Work to complete
Retype exactly what runs from the first line of the data to the line with "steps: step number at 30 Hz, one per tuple", keeping both of those lines and skipping pictures.

========

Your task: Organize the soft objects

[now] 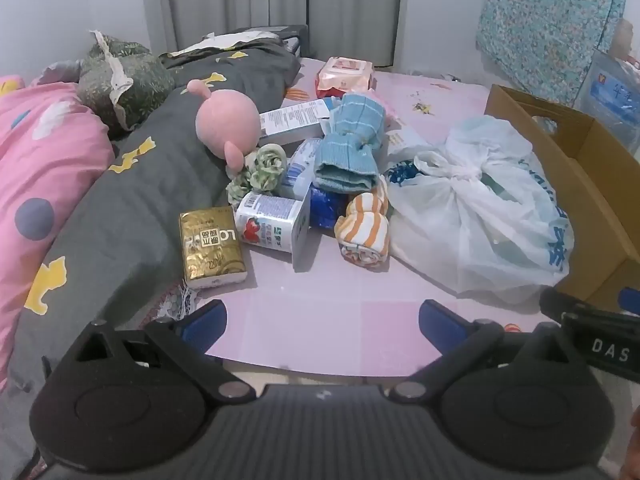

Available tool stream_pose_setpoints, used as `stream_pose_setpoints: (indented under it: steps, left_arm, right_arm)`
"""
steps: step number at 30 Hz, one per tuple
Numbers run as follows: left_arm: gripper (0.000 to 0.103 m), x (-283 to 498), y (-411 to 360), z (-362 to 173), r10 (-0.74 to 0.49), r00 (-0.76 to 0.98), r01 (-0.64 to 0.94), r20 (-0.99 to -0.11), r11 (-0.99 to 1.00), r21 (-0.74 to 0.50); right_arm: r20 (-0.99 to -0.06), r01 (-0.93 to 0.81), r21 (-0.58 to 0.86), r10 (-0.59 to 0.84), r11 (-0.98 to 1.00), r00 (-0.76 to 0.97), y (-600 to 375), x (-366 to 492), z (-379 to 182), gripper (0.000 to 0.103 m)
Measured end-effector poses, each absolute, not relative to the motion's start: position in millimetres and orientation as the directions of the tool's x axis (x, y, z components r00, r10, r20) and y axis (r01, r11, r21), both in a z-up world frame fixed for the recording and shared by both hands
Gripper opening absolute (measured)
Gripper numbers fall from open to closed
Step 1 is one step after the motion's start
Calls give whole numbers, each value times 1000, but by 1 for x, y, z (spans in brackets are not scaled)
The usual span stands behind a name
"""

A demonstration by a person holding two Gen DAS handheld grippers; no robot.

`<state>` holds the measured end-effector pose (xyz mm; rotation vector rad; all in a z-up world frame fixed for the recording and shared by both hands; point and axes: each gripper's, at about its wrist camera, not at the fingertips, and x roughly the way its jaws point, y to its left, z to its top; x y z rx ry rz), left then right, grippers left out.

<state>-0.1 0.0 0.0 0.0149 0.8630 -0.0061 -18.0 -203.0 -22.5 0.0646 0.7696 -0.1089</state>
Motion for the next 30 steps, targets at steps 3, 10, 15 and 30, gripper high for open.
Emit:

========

The completed task
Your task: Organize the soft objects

[now] 

Available tool stream_pose_setpoints, used as `stream_pose_setpoints: (indented under it: steps, left_arm, right_arm)`
"""
steps: step number at 30 Hz, one per tuple

The answer given above is the complete response.